Сам по себе набор шуток — возлюбленная Хола Розмари неоднократно ломает своим большим телом стулья в присутственных местах, прыгает в бассейн и выплескивает с вытесненной водой ребенка, мгновенно все съедает и выпивает — это, конечно, типичное антиполиткорректное глумление именно над физическим недостатком. Однако Фаррелли все-таки удается вывернуться и хитроумно трансформировать набор откровенно вульгарных шуток об избыточных параметрах человеческого тела в — выражаясь пафосно — неожиданную изящную притчу о победе любви. При этом Фаррелли используют готовый набор нарративных заготовок, в сущности, середины прошлого века. Например, озабоченный устройством благополучия своей некрасивой дочери богатый папаша (обычно играющий мафиози характерный актер Джо Витерелли), подозревающий в ее кавалере охотника за состоянием, крайне недоверчив к его ухаживаниям. Собственно, на этом хоженом-перехоженом приеме и базируется повествование.
"Я, снова я и Ирен" |
Да и сама идея о «прекрасной душе в ущербном теле» тоже не блещет новизной. Один американский критик назвал «Кое-что о Мэри» «амальгамой Блейка Эдвардса и Джона Уотерса». Тут имелось в виду, что характерный голливудский нарратив традиционного romance, лежащий в основе и «Мэри», и «Хола», деконструируется своеобразным «инди-стёбом». Этот сдвиг забавным образом корреспондирует с теоретическими выкладками великих (в том числе Теодора Адорно) о том, что пафосное в современности возможно лишь в «бафосном» виде.
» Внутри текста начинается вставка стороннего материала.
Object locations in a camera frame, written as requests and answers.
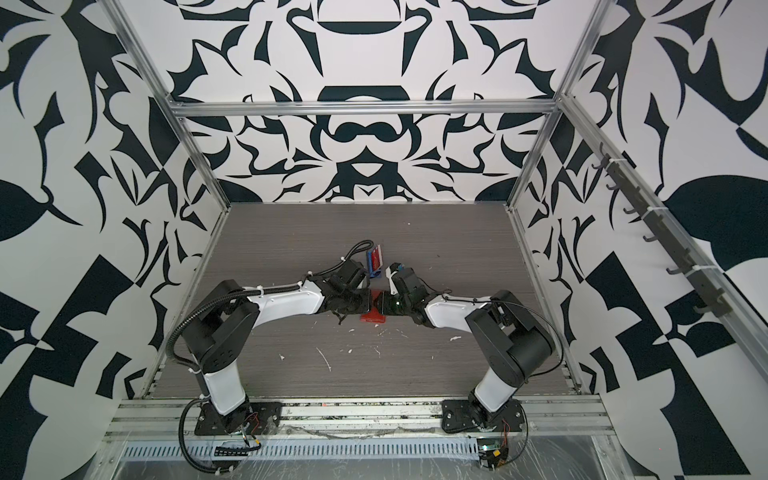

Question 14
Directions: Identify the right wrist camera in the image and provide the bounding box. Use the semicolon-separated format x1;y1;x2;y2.
385;266;399;295

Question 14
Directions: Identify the red card holder wallet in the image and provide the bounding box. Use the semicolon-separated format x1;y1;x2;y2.
360;289;387;324

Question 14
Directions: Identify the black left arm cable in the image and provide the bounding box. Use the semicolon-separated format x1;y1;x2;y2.
177;397;253;475

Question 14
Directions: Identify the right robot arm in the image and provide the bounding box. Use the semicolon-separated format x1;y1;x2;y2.
374;263;559;418

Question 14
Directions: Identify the blue card stand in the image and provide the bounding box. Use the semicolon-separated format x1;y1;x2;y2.
366;245;383;279

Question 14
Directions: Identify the right base electronics board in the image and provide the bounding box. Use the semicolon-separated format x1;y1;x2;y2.
477;437;509;470

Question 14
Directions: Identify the wall hook rail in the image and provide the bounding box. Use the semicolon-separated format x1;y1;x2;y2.
596;143;737;318

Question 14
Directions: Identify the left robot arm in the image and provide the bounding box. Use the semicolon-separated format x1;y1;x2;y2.
165;259;372;416

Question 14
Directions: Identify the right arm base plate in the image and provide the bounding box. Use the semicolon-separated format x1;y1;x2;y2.
440;399;526;434

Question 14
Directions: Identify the aluminium front rail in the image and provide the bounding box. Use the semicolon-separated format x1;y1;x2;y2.
104;395;615;440

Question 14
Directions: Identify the white vented cable duct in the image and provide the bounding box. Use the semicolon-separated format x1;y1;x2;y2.
119;437;484;462

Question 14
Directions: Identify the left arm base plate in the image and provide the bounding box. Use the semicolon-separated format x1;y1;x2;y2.
194;401;283;436

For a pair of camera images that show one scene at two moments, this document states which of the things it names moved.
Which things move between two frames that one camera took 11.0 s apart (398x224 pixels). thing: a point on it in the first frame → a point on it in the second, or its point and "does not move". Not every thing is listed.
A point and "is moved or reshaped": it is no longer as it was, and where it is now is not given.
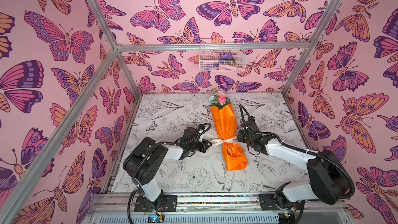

Как писал в своей рецензии в Los Angeles Times Кеннет Туран, «Мелкий Хол» — принципиально правдивое, демонстративно сентиментальное повествование о способности видеть сквозь поверхность вещей, и это тем более ценно, что снят фильм кинематографистами, от которых мы совсем не ожидали обращения к лучшим сторонам нашей натуры«. Так или иначе, можно в очередной раз констатировать, что жанровый американский кинематограф опять парадоксальным образом через отрицание своей сущности подает явные признаки жизни.